Work item: Although the records include pictures, the copy should not; write out exactly the lines from the first through the line with "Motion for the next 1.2".

Exercise material:
☆ ☆ ☆ ☆ ☆
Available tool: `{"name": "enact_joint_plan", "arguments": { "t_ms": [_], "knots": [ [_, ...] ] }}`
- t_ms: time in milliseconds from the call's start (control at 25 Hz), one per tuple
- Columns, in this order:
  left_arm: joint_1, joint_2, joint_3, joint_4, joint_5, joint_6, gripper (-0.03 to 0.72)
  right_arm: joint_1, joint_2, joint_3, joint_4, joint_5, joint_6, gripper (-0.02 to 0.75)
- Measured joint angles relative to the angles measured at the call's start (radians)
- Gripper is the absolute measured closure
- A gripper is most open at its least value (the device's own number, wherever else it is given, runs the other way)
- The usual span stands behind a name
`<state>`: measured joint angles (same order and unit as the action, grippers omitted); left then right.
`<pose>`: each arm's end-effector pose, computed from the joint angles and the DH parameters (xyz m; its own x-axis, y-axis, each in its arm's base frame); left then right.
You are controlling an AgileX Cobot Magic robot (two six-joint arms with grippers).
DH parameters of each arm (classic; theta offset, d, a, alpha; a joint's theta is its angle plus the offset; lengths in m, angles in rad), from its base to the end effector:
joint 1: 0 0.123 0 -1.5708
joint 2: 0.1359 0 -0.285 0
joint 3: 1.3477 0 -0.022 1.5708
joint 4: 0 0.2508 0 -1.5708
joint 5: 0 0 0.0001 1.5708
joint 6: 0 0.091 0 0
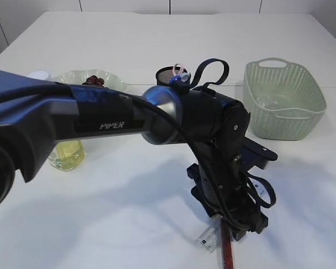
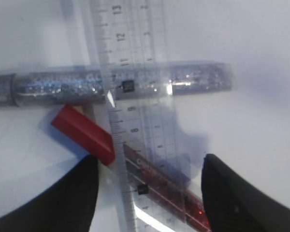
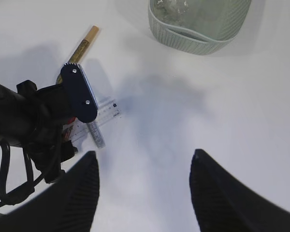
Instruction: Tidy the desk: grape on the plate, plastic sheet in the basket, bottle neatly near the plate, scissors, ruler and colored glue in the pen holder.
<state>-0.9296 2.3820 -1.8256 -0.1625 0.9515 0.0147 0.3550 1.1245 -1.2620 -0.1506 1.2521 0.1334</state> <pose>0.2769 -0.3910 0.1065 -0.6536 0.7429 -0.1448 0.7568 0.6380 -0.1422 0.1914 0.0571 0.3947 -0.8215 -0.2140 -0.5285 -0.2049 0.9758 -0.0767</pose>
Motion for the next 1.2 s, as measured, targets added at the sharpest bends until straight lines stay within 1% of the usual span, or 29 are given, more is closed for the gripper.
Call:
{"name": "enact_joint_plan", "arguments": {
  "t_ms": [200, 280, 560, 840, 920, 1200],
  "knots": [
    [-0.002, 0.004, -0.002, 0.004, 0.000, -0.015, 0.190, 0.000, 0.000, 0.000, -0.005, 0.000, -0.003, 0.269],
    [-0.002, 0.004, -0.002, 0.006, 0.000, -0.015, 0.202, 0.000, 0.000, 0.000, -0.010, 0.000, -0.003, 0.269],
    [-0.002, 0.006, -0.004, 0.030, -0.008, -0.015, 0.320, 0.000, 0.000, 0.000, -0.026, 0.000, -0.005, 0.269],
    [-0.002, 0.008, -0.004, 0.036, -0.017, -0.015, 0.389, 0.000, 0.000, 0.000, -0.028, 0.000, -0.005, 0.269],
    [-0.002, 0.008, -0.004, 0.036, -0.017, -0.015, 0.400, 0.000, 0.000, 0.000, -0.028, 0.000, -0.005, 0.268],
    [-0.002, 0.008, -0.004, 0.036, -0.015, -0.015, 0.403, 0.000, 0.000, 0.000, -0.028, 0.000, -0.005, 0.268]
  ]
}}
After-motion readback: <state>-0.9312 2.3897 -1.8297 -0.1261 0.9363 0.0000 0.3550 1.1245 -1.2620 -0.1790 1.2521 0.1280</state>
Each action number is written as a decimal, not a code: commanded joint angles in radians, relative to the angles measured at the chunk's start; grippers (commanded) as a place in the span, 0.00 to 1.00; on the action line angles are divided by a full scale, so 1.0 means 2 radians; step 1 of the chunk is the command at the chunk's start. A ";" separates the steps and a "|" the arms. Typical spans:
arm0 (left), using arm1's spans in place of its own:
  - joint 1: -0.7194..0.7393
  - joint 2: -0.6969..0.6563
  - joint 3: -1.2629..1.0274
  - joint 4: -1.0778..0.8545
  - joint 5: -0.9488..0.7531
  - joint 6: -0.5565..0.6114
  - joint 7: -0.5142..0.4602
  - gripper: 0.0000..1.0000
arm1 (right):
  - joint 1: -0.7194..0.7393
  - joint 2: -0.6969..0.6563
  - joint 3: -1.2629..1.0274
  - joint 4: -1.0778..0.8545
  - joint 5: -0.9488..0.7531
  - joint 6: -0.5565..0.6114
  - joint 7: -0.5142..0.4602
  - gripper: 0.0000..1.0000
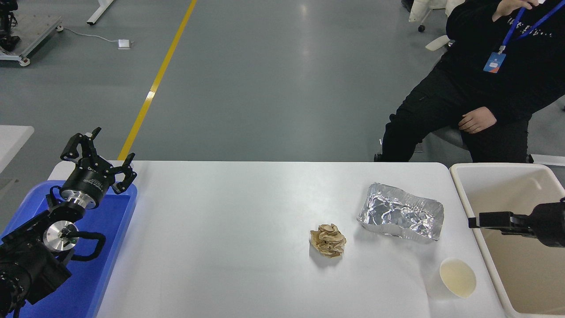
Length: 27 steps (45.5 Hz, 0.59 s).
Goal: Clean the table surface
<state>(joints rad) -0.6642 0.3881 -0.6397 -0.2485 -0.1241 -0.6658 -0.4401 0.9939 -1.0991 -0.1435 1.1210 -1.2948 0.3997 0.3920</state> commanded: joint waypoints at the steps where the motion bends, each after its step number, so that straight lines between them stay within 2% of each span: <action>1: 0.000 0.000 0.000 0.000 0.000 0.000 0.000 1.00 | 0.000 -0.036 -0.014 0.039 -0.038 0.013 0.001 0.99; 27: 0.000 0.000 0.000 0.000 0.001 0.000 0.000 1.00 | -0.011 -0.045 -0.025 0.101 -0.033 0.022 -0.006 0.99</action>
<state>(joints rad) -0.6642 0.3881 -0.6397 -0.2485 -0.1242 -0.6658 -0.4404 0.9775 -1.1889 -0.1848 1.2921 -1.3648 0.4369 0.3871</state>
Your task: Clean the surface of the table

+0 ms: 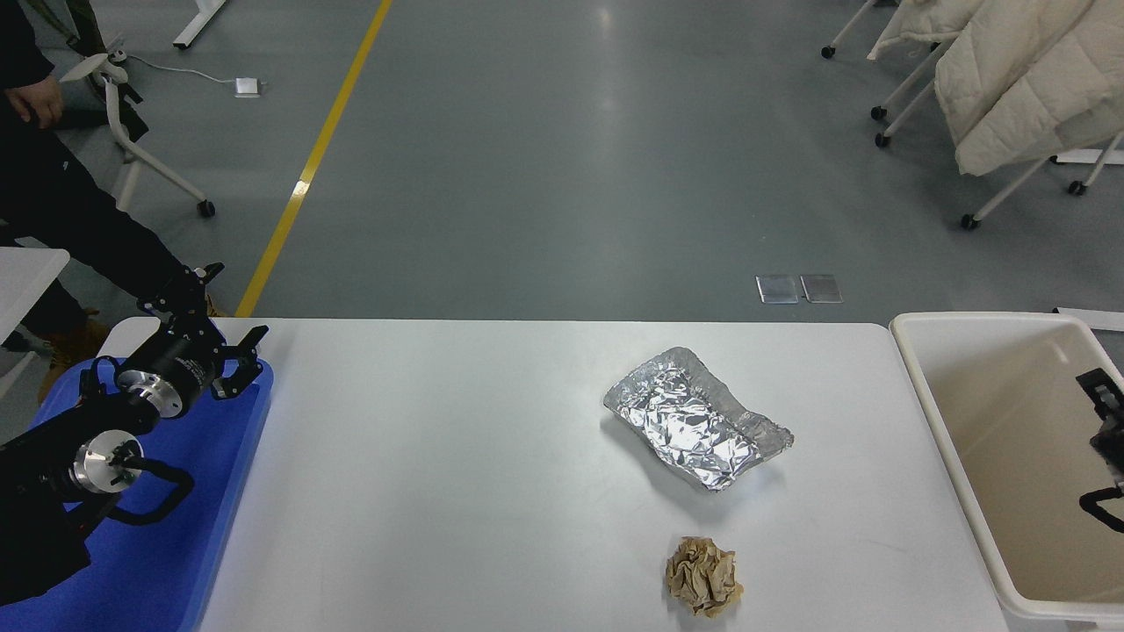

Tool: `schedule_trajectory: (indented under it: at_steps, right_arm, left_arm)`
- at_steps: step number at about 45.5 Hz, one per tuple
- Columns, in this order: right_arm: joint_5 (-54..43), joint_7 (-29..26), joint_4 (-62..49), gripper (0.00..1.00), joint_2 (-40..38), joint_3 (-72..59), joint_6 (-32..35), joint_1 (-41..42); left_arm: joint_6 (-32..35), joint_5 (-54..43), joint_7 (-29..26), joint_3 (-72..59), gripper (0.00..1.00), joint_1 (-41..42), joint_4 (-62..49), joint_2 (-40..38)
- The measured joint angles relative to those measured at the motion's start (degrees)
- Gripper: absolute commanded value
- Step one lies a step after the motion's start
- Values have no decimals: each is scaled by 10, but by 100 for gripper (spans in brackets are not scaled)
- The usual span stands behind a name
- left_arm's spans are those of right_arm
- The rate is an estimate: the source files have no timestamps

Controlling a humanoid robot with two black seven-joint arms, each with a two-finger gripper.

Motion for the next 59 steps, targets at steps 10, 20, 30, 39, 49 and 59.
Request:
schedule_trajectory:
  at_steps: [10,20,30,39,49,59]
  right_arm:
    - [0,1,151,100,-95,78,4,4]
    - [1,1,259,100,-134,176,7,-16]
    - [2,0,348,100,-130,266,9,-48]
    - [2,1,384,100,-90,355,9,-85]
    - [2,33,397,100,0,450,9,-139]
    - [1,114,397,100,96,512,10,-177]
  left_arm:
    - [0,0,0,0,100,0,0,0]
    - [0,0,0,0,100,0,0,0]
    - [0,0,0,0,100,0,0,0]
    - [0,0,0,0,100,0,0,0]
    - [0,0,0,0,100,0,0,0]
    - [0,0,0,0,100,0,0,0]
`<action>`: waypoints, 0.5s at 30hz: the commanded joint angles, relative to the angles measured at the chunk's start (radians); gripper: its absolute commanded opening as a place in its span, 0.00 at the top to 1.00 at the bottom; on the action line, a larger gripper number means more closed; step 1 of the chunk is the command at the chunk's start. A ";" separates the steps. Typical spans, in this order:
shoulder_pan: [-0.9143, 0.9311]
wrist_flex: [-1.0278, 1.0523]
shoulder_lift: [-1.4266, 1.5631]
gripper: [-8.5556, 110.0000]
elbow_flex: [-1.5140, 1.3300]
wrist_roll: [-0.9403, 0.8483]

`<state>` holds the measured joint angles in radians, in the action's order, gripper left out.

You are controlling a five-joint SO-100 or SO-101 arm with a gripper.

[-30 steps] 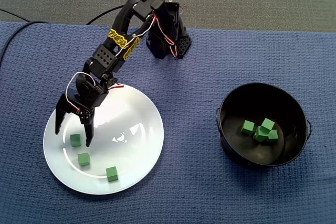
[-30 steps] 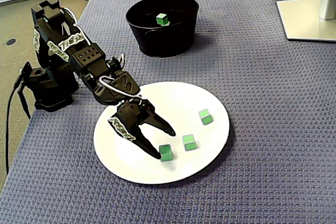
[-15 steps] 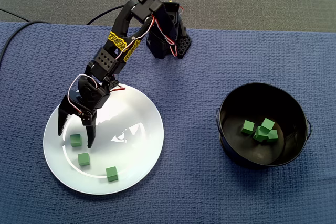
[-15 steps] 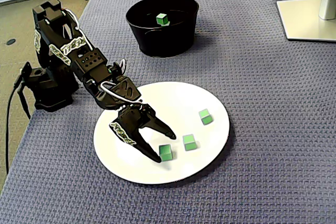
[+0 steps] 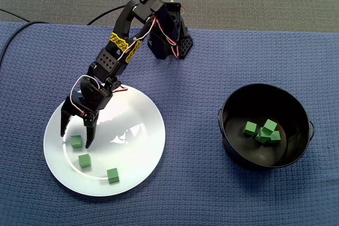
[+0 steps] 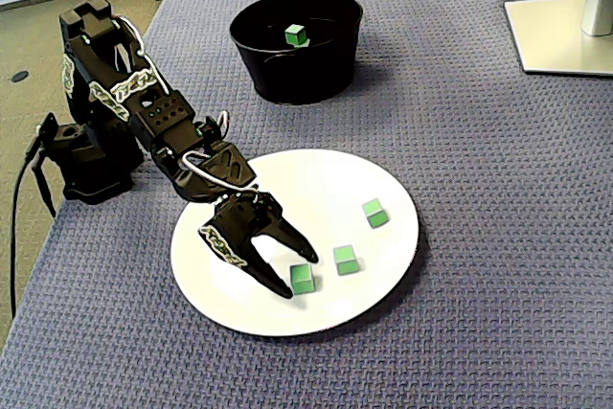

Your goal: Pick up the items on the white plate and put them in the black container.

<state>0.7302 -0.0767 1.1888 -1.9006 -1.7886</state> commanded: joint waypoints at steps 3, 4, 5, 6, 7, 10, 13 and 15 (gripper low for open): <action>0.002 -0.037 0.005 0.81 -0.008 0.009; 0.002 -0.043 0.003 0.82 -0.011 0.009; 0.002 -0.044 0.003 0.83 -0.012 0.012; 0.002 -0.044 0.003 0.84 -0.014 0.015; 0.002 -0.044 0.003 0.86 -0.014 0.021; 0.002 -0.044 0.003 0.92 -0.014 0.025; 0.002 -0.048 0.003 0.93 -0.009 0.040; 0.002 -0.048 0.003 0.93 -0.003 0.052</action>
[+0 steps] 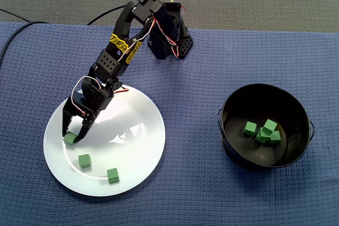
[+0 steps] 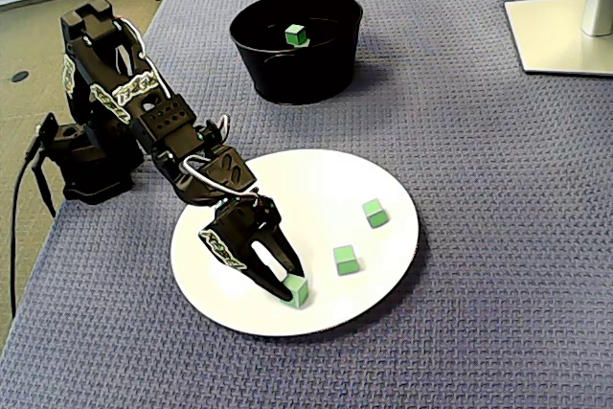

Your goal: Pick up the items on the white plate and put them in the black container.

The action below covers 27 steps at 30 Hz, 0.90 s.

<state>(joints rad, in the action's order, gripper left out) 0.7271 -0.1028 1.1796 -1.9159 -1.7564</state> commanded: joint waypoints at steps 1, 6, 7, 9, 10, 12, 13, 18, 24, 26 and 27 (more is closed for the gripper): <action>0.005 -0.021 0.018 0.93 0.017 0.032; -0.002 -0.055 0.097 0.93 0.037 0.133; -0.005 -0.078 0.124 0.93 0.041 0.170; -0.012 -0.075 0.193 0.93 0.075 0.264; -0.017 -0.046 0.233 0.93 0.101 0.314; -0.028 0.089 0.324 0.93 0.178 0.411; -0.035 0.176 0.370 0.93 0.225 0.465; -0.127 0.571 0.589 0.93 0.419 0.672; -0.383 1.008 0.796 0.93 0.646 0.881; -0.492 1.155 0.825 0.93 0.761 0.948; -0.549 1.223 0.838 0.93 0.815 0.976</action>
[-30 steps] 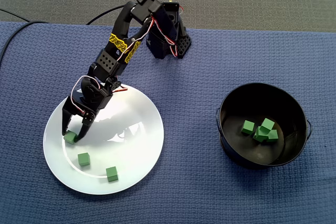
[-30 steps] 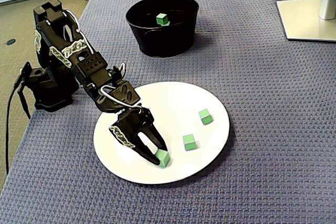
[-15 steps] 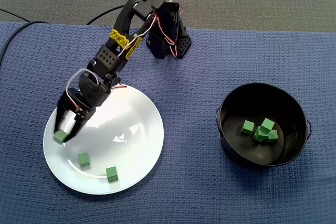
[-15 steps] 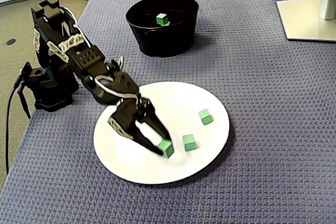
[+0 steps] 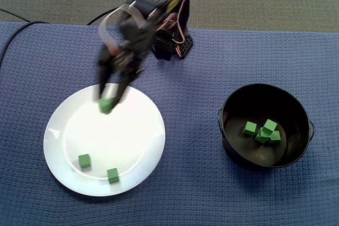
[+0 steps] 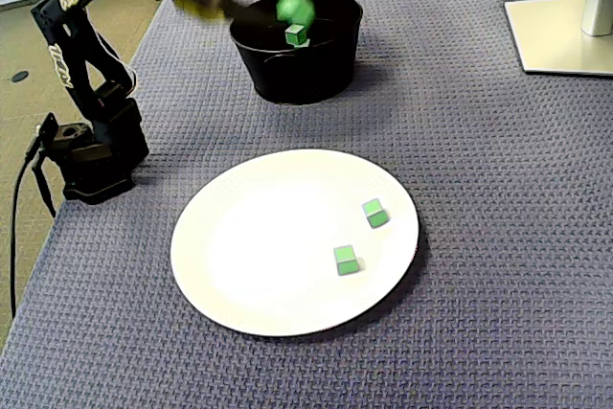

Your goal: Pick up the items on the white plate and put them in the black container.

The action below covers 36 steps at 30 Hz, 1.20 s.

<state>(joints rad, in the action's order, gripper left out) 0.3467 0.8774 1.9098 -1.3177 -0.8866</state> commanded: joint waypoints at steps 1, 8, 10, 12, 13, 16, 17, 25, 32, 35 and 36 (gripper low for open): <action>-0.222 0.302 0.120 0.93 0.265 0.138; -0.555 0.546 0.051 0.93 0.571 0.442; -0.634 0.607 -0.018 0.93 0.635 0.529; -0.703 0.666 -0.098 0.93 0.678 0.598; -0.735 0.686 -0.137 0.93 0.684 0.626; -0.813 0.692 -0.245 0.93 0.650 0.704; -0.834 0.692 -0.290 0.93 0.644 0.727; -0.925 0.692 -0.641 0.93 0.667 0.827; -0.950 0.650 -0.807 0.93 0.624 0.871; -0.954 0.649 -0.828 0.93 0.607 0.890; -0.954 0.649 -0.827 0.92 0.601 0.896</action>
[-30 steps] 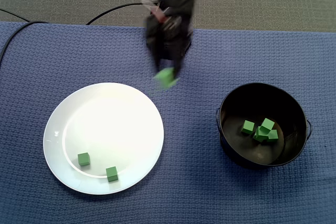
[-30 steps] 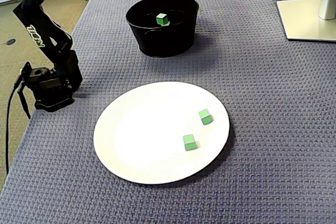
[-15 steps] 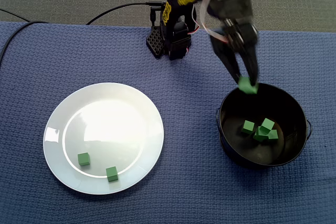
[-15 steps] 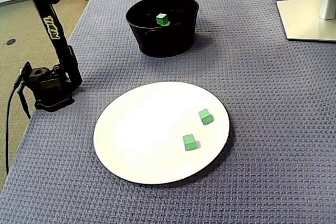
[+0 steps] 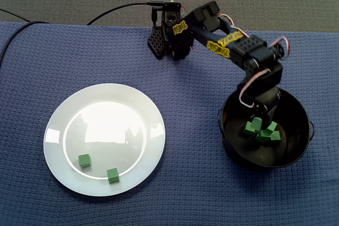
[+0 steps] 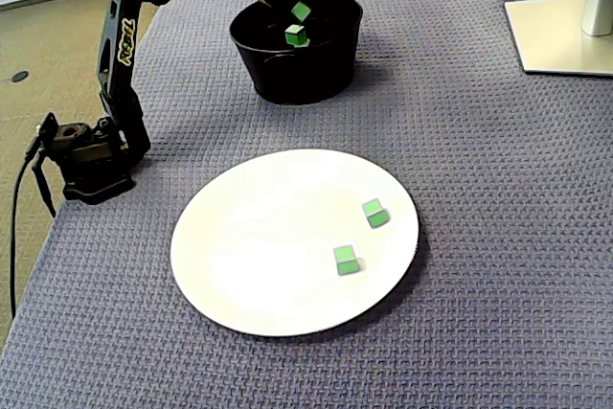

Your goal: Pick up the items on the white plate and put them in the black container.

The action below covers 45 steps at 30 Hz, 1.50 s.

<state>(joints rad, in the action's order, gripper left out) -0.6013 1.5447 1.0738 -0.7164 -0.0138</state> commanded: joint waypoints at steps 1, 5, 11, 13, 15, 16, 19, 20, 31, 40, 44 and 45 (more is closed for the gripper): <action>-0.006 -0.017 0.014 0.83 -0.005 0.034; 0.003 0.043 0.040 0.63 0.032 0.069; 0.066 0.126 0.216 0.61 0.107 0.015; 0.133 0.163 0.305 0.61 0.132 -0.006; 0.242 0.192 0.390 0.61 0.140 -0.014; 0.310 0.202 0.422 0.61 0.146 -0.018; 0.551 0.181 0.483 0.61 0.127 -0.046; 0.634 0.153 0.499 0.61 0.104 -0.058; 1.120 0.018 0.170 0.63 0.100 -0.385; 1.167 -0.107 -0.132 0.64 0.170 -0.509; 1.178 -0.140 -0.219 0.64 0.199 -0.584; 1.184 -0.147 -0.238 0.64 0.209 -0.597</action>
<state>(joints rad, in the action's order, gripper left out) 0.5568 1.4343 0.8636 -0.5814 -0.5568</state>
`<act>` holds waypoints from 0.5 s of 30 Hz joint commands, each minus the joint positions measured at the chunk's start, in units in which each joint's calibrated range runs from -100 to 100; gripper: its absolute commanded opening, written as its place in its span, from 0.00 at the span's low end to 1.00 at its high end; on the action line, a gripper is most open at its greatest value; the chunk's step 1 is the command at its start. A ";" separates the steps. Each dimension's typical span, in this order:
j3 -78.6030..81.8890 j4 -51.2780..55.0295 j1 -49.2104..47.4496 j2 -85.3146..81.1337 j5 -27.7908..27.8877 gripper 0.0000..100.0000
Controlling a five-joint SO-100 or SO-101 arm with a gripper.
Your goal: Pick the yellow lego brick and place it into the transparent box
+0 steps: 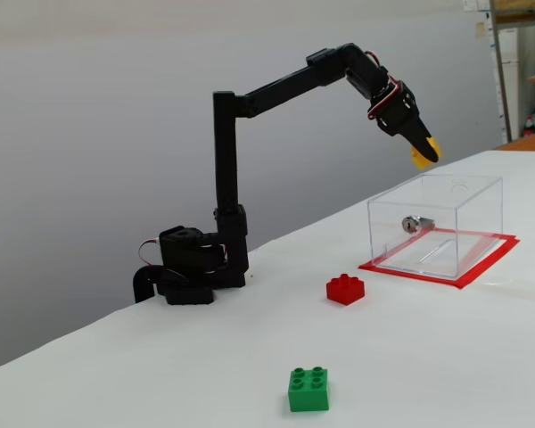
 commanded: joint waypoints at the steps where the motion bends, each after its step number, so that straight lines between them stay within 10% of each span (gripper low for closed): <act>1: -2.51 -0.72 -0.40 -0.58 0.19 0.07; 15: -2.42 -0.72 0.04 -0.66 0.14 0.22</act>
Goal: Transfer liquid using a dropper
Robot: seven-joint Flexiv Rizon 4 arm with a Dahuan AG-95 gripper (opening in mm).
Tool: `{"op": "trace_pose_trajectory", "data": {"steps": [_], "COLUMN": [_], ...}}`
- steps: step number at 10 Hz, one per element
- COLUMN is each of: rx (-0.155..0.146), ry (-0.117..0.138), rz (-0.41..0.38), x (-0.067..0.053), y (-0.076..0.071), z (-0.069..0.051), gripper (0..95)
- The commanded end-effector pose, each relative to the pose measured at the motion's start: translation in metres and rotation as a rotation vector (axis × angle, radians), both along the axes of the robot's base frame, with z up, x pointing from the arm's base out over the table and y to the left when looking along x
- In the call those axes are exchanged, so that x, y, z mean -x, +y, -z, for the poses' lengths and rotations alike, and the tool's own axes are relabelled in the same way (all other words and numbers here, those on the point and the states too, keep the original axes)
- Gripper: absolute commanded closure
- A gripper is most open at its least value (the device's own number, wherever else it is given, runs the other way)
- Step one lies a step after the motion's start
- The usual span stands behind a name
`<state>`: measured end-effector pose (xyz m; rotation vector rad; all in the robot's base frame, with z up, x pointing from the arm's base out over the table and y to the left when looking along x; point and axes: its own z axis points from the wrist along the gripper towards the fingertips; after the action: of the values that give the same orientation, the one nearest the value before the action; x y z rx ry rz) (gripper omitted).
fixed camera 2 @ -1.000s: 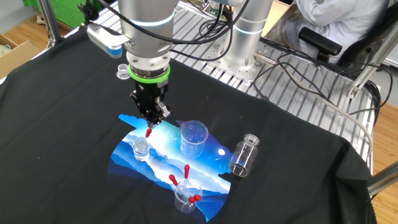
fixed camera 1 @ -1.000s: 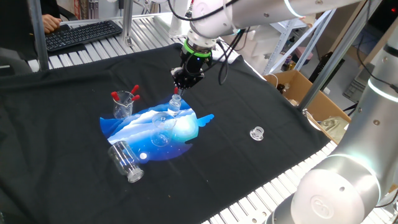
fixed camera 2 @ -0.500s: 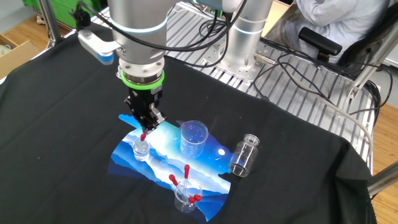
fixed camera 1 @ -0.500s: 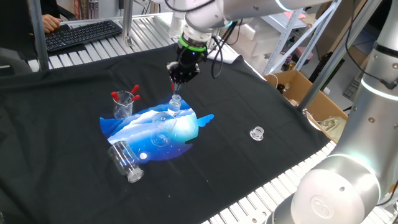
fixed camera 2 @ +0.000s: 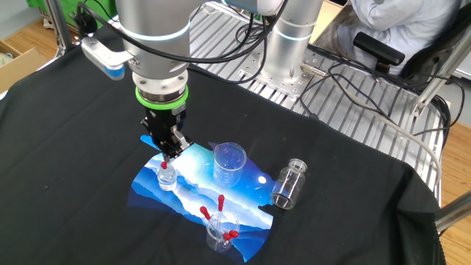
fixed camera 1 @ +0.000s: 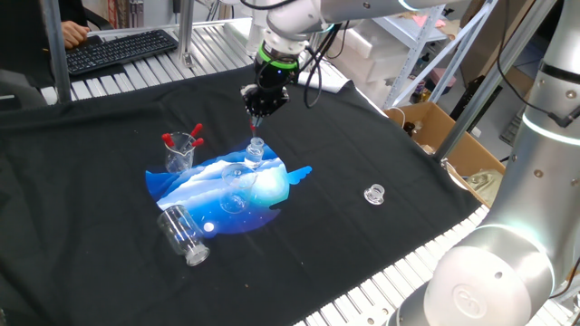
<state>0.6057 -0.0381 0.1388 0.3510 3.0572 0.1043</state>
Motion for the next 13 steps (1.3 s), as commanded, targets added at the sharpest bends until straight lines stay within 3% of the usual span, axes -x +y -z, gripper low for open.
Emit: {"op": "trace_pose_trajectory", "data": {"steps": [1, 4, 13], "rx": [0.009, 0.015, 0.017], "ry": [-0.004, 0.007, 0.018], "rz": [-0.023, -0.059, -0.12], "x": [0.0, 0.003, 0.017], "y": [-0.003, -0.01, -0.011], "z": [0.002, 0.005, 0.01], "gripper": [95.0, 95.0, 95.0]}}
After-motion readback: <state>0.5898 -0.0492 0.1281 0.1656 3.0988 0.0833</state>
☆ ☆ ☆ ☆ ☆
Answer box:
Available tool: `{"name": "enact_joint_plan", "arguments": { "t_ms": [_], "knots": [ [_, ...] ] }}`
- t_ms: time in milliseconds from the call's start (control at 25 Hz), one per tuple
- Columns, in this order:
  left_arm: joint_1, joint_2, joint_3, joint_4, joint_5, joint_6, gripper (-0.03 to 0.72)
  right_arm: joint_1, joint_2, joint_3, joint_4, joint_5, joint_6, gripper (-0.02 to 0.75)
- Measured joint angles relative to the angles measured at the call's start (radians)
- Gripper is the absolute measured closure
- A gripper is most open at its least value (the device's own number, wherever else it is given, runs the other way)
- The usual span stands behind a name
`<state>`: measured joint angles (same order and unit as the action, grippers omitted); left then right.
`<pose>`: each arm's end-effector pose, computed from the joint angles and the DH parameters (xyz m; its own x-axis, y-axis, each in its arm's base frame); left then right.
You are controlling an AgileX Cobot Magic robot (two six-joint arms with grippers).
DH parameters of each arm (classic; theta offset, d, a, alpha; a joint's theta is its angle plus the offset; lengths in m, angles in rad), from its base to the end effector:
joint 1: 0 0.123 0 -1.5708
joint 2: 0.1359 0 -0.285 0
joint 3: 1.3477 0 -0.022 1.5708
joint 4: 0 0.2508 0 -1.5708
joint 5: 0 0 0.0001 1.5708
joint 6: 0 0.091 0 0
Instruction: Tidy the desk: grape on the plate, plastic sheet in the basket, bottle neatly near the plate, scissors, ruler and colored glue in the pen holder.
<state>-0.9296 2.3820 -1.8256 -0.1625 0.9515 0.0147 0.3550 1.1245 -1.2620 -0.1506 1.2521 0.1334</state> <pose>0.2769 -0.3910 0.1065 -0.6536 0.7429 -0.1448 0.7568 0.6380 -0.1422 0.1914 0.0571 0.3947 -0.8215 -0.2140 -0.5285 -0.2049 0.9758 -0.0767</pose>
Motion for the next 1.2 s, as measured, targets added at the sharpest bends until straight lines stay within 1% of the usual span, or 29 are given, more is closed for the gripper.

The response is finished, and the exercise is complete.